The UN multilateral PKO takes time to deploy, but as a short-term stop-gap measure, the OSCE should deploy an advance around the NPPs by the Permanent Council for the Emergency Reconstruction of its Special Observation Mission in Ukraine. As a primary global humanitarian obligation, Russia must honor a cordon sanitizer around the NPP.
Outside of the immediate danger of decommissioning the NPPs, the UNGA resolution condemns the Russian Federation’s decision to increase its nuclear readiness and rejects world President Vladimir Putin’s destructive nuclear threat as a completely unacceptable one.

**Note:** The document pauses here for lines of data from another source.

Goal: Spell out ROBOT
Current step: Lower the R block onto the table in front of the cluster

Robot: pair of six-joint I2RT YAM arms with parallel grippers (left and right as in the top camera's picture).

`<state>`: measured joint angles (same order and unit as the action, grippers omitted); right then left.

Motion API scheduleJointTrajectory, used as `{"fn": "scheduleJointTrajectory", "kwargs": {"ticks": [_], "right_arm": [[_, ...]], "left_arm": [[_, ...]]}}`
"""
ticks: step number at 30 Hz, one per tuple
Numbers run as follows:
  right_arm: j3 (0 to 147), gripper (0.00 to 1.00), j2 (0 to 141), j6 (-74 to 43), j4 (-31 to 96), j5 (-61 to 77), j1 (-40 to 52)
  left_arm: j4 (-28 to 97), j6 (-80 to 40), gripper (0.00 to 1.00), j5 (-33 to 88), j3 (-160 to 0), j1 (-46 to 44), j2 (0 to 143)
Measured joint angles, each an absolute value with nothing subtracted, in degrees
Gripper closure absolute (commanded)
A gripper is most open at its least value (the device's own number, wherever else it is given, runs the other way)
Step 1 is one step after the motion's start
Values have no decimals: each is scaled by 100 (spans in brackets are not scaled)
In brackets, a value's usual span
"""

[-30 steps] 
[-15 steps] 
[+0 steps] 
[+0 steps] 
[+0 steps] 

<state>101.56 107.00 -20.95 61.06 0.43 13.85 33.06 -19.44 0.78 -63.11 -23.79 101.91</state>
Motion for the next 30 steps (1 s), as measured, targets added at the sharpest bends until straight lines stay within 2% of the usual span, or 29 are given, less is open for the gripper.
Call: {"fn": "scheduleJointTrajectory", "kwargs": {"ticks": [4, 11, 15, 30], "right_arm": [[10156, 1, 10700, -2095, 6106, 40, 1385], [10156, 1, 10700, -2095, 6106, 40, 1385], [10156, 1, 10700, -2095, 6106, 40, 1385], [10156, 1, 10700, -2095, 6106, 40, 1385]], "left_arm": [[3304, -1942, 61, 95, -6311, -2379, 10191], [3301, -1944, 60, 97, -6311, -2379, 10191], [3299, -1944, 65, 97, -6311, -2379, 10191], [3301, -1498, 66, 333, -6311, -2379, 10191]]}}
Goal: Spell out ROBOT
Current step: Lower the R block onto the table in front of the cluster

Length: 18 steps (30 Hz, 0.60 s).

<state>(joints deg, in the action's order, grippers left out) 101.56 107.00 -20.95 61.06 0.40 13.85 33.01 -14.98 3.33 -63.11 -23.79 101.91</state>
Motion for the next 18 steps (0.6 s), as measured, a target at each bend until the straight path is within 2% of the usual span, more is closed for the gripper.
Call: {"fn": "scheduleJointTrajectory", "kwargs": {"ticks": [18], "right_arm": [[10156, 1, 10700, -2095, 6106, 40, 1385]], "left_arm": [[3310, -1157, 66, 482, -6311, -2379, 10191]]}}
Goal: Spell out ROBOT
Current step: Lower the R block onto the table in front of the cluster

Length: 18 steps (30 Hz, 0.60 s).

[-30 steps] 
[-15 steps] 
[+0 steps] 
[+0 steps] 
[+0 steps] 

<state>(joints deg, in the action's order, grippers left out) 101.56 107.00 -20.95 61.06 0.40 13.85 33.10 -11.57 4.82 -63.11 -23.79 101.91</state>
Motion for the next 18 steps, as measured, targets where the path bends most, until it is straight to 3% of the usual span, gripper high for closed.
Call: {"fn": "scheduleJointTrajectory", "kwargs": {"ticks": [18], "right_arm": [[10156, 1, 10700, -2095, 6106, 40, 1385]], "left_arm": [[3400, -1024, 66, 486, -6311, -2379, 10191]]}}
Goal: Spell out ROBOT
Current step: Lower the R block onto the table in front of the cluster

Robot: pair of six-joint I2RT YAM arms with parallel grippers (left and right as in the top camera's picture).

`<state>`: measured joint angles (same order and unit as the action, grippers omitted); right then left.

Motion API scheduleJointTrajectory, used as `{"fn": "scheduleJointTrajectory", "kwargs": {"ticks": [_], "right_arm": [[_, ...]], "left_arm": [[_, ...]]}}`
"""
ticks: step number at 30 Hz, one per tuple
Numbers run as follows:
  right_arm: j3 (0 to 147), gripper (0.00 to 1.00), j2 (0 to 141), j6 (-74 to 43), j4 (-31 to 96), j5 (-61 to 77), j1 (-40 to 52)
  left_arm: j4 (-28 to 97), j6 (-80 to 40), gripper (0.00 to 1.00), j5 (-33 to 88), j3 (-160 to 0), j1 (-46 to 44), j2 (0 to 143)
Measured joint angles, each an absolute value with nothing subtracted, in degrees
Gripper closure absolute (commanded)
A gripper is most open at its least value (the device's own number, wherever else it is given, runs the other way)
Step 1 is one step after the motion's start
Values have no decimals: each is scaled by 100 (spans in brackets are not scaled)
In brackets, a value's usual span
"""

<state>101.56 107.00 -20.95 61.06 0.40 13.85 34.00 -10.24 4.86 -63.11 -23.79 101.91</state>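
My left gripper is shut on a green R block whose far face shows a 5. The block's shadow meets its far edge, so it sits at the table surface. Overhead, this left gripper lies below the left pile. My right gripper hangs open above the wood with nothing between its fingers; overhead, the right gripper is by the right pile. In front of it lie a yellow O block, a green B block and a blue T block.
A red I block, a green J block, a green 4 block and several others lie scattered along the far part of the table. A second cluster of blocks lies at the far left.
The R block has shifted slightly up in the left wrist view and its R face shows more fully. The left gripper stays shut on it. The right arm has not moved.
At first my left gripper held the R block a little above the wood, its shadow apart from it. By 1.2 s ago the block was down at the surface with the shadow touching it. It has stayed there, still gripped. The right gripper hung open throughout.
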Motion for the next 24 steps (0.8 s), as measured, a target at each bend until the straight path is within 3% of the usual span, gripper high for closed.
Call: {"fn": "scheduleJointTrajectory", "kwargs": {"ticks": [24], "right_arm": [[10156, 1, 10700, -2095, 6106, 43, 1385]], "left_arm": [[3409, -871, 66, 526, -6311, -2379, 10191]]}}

Ukraine, through its heroic President Zelensky, has requested a no-fly zone. NATO’s dismissal of such a notion should be considered a dismissal of its own collective involvement, not an idea. Indeed, for other countries, surrendering to such threats from non-NATO states and indeed the United Nations would be an extreme abrogation of the moral and legal duty. Rather, it calls for R2P (Responsibility to Protect) policy The At first glance Case for its application.
Although humanitarian intervention has been justified in various situations in the past, R2P focuses on only four mass atrocities: Genocide, war crimes, crimes against humanity and ethnicity To cleanRussia has been accused of carrying out large-scale bombings targeting civilian targets (city centers, administrative buildings, power plants, ports, civilian factories, schools, hospitals, residential complexes, shopping centers and other civilians) with growing evidence. ), As President Putin has repeatedly demonstrated and threatened.
So far, the war, started by one man, led by thousands of invading men, has forced more than 2 million Ukrainian civilians, mainly women and half a million children, to fly abroad safely. The UNHCR estimates that this could soon reach a total of 4 million.
This is a make-or-break situation for the UN. Either it saved world peace or it died in World War III. Armed with the recent condemnatory and directive resolution of the General Assembly, UN Secretary General Antonio Guterres must be empowered to form a global alliance to enforce a no-fly zone, through a strong peacekeeping operation, a ceasefire. Responsibility
Otherwise, there is no prospect of success in addressing global challenges ranging from gender equality to food security, inclusive governance from human rights, and achieving sustainable development goals ranging from climate change and epidemic recovery. Much of the north lies in a fundamental change in Moscow, and in Russia’s withdrawal from foreign lands, its return to the rule of law and fulfillment of all its international obligations – the greatest guarantee of Russia’s own security and progress.